Prompt
Your answer should hold every line of the records below that contains the string "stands".

Source records
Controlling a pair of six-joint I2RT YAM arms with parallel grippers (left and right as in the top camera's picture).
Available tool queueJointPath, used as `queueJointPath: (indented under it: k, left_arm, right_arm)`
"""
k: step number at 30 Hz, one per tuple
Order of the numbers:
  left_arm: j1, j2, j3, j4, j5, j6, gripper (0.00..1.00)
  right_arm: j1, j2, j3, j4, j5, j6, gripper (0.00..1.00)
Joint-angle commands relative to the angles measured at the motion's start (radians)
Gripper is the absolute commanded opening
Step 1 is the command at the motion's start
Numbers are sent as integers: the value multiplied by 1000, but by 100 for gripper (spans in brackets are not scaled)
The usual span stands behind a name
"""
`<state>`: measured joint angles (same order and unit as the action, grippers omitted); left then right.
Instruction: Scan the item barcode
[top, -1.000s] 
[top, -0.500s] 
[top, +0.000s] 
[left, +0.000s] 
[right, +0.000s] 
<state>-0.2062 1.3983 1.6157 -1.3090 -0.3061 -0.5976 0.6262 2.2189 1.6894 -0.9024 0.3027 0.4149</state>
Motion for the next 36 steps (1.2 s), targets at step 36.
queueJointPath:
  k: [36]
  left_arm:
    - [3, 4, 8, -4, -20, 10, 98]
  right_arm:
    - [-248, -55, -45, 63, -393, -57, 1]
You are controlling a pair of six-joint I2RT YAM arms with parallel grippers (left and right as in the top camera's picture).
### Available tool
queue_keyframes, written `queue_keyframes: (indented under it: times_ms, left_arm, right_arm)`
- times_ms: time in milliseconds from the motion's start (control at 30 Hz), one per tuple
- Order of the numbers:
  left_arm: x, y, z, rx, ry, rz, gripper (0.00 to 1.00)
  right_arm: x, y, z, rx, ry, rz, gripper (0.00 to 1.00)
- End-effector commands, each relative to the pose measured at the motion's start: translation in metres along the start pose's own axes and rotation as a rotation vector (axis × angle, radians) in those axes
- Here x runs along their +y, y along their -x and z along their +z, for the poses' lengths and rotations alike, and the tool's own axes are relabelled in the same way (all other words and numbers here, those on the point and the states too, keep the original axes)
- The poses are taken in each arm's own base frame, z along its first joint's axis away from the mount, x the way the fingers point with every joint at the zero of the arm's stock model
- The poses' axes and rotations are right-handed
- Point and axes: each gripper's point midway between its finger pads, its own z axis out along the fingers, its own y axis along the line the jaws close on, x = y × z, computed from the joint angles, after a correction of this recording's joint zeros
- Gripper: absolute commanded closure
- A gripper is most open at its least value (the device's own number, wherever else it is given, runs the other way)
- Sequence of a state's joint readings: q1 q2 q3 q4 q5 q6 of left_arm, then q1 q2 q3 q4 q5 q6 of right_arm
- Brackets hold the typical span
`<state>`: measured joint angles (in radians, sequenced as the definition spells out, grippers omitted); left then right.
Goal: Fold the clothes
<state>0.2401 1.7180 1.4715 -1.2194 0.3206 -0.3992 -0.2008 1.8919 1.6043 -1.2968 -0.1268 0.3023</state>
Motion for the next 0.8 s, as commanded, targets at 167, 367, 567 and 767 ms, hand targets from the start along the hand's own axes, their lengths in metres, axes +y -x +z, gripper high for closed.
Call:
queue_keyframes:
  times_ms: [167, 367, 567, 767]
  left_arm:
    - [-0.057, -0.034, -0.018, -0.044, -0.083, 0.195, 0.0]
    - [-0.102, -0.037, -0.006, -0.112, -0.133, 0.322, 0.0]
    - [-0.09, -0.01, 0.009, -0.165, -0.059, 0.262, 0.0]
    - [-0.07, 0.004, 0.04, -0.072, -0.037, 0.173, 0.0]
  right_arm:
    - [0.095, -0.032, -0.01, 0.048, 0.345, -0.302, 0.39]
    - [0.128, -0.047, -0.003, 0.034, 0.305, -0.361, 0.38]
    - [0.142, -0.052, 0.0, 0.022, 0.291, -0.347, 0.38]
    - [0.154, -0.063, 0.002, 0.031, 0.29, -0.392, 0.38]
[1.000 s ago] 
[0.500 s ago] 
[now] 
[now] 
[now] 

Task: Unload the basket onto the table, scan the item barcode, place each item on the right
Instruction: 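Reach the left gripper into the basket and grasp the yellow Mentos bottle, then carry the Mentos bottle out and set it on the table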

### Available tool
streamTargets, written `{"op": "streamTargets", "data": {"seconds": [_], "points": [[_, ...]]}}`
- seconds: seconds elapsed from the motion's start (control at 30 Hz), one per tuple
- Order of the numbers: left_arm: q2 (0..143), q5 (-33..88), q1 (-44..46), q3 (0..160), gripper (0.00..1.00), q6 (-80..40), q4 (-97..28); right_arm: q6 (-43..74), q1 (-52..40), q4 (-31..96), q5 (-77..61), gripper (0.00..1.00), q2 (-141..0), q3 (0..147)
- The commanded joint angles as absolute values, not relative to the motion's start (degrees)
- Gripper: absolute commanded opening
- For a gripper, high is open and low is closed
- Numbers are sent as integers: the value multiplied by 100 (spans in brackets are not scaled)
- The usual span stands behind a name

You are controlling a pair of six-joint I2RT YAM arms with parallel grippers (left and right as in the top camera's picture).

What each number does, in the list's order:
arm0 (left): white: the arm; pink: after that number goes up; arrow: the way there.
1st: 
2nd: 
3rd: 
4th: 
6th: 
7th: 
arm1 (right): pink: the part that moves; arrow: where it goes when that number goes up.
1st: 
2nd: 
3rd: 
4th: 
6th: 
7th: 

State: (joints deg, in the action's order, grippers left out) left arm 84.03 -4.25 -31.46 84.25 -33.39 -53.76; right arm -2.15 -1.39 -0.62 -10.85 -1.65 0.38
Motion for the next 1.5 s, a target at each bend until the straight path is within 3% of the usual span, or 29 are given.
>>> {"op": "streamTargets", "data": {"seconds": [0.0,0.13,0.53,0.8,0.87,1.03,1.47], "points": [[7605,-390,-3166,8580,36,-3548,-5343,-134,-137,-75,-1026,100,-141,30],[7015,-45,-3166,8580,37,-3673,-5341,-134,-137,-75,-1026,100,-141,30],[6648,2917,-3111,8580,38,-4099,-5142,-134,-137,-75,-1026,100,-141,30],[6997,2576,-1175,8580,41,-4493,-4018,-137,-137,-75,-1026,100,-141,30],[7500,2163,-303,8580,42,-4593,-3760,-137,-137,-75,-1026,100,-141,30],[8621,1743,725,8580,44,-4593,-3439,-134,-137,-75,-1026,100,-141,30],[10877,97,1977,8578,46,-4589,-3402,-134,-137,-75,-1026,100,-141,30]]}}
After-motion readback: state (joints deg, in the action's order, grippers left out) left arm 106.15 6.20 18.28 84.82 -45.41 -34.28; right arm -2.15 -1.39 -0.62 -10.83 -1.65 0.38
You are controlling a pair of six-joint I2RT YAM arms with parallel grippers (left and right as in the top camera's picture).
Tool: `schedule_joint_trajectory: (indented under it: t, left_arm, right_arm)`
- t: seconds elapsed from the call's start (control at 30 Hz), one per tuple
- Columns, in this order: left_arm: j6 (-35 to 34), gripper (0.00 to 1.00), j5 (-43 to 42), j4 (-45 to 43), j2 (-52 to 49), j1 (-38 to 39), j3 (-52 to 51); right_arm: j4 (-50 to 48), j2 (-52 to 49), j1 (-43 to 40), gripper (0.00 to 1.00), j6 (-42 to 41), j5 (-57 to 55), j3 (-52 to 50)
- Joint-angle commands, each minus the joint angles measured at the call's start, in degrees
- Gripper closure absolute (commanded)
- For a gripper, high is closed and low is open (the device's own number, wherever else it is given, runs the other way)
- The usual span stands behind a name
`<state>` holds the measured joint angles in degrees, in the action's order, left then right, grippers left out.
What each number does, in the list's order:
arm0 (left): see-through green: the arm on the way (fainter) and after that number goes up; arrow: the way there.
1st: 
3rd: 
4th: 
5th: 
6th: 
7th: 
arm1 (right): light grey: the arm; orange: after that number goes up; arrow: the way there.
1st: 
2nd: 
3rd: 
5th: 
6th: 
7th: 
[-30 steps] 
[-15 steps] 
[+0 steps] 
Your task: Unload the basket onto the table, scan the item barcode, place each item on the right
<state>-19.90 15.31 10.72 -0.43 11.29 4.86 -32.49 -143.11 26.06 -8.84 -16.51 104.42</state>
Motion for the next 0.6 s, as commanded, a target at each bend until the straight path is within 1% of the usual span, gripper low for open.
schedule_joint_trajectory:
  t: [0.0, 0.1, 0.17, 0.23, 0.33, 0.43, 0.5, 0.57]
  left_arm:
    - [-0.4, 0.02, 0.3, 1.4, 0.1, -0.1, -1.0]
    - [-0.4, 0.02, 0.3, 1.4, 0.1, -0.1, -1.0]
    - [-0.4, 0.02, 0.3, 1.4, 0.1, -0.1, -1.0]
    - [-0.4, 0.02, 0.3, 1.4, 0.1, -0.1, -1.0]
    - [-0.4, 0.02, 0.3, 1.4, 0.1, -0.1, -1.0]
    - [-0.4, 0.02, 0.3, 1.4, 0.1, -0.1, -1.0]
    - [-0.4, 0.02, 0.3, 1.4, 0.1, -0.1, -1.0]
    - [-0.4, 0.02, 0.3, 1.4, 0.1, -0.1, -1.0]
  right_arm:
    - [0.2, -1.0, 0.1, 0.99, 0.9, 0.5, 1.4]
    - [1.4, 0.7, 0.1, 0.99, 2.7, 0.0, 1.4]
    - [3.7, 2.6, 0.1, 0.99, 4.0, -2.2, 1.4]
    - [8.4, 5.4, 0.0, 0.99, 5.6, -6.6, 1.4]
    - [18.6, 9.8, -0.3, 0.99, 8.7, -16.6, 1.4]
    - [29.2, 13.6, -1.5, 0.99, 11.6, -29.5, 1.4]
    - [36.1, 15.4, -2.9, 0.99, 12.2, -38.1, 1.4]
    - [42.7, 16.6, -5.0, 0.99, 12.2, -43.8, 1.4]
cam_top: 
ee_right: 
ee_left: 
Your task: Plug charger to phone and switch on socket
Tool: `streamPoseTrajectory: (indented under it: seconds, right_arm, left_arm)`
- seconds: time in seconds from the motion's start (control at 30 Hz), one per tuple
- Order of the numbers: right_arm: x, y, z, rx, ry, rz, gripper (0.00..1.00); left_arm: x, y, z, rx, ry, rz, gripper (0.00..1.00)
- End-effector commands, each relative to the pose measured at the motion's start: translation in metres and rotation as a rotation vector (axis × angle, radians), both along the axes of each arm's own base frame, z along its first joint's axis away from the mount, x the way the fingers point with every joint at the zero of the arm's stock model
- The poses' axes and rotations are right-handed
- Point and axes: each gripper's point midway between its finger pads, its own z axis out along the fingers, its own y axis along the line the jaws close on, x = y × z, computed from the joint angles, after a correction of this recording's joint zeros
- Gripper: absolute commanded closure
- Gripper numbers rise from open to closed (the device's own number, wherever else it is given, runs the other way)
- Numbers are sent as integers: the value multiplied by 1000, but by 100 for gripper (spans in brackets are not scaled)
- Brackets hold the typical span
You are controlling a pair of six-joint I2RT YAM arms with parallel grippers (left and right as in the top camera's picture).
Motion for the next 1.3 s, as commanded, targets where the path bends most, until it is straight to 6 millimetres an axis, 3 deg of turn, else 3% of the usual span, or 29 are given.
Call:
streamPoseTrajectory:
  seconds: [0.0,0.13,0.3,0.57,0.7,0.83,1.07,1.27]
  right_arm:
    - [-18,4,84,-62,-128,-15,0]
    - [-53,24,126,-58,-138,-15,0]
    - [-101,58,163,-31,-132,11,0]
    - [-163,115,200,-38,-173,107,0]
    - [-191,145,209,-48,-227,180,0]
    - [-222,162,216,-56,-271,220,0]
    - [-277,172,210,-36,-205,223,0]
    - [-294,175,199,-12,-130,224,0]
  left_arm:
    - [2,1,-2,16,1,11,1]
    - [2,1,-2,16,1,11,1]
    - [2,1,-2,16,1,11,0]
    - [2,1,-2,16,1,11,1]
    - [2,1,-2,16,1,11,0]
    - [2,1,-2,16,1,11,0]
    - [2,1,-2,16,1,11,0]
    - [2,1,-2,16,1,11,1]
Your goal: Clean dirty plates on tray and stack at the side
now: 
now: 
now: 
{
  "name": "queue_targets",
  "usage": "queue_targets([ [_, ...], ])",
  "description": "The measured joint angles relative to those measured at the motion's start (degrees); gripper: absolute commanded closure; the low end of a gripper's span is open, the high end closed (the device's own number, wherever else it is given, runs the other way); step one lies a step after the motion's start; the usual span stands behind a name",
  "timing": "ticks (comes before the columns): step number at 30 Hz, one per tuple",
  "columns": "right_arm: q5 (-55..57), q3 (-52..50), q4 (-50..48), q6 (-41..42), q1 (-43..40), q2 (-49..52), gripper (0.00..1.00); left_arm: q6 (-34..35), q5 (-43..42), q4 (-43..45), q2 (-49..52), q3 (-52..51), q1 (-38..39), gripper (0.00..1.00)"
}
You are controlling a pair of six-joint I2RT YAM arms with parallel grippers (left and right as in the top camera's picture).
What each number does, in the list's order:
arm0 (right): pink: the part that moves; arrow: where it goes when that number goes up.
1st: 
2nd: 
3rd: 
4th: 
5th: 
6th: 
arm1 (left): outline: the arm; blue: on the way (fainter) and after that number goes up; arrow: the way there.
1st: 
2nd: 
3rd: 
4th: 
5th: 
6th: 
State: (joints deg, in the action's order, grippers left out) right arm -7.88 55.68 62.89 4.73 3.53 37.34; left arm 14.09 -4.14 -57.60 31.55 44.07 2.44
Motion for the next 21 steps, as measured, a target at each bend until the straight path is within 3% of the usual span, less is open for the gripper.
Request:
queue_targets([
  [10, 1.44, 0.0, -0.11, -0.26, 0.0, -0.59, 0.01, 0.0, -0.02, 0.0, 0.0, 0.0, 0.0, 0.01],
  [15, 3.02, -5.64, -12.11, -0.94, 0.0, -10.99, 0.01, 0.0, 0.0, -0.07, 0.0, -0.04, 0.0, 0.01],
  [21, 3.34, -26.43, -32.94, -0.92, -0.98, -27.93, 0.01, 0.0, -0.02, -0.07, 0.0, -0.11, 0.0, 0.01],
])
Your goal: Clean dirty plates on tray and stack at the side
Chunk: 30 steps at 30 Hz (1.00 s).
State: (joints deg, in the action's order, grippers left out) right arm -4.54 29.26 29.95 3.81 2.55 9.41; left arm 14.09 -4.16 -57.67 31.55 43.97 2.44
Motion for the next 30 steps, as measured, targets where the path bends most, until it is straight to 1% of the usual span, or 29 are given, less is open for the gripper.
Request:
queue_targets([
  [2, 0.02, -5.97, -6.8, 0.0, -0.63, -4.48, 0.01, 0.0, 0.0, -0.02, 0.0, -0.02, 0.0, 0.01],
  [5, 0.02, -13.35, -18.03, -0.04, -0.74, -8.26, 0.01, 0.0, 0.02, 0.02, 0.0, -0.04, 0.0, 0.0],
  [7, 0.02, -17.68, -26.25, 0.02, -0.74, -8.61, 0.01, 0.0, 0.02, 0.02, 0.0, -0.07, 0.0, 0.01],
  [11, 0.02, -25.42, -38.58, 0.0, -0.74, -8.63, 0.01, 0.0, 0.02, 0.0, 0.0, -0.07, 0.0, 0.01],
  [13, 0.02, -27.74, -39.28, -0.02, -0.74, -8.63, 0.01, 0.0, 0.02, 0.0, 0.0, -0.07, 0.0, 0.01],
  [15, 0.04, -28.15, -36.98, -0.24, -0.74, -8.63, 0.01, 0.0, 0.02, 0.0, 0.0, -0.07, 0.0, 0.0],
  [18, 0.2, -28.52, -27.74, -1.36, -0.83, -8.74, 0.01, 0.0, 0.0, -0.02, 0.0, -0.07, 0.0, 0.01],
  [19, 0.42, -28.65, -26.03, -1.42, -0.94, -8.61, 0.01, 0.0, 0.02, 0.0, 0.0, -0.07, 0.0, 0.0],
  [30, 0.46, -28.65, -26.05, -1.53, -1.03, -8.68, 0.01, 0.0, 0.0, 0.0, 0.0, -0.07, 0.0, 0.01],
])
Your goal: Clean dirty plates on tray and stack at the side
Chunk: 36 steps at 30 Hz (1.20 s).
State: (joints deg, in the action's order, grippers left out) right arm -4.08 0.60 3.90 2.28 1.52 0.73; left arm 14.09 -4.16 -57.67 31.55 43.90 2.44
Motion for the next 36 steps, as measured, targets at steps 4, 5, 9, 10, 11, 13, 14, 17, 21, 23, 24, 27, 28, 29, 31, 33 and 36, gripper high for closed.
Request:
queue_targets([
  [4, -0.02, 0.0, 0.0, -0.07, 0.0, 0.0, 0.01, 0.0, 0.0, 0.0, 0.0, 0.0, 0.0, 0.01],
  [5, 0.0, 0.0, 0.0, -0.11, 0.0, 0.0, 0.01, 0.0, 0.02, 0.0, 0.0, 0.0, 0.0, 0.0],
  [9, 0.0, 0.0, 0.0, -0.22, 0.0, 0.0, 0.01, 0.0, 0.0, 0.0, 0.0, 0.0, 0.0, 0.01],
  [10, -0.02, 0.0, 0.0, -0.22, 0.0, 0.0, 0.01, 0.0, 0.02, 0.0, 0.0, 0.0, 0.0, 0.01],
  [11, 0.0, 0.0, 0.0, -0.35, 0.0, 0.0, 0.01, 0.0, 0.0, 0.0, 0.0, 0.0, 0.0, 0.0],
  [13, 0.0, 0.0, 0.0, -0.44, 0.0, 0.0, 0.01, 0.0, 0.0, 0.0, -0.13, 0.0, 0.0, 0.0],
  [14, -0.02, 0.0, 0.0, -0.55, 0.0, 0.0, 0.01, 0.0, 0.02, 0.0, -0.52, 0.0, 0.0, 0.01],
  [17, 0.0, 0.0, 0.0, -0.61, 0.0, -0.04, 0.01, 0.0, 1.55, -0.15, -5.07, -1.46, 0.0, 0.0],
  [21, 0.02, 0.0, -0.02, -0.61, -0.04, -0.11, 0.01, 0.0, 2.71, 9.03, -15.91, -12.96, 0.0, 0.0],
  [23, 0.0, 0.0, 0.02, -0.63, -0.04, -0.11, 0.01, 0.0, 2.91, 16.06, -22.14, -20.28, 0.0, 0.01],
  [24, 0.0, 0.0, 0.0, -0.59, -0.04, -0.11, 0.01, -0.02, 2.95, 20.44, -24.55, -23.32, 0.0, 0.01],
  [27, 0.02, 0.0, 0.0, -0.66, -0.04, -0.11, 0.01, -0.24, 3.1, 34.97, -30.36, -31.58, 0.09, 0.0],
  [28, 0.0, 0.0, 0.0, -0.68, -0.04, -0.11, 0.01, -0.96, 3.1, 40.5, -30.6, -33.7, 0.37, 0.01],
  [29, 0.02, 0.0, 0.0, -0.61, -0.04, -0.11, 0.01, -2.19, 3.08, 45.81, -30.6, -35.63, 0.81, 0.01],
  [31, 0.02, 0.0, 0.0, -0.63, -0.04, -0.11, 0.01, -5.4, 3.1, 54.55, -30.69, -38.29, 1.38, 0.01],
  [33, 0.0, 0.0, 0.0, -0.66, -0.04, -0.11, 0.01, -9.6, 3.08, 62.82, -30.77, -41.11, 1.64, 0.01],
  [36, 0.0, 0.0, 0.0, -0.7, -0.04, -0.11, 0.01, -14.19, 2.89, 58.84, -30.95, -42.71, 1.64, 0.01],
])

Task output
The usual span stands behind a name
- The usual span stands behind a name
- The usual span stands behind a name
  "description": "The measured joint angles relative to those measured at the motion's start (degrees); gripper: absolute commanded closure; the low end of a gripper's span is open, the high end closed (the device's own number, wherever else it is given, runs the other way); step one lies a step after the motion's start; the usual span stands behind a name",

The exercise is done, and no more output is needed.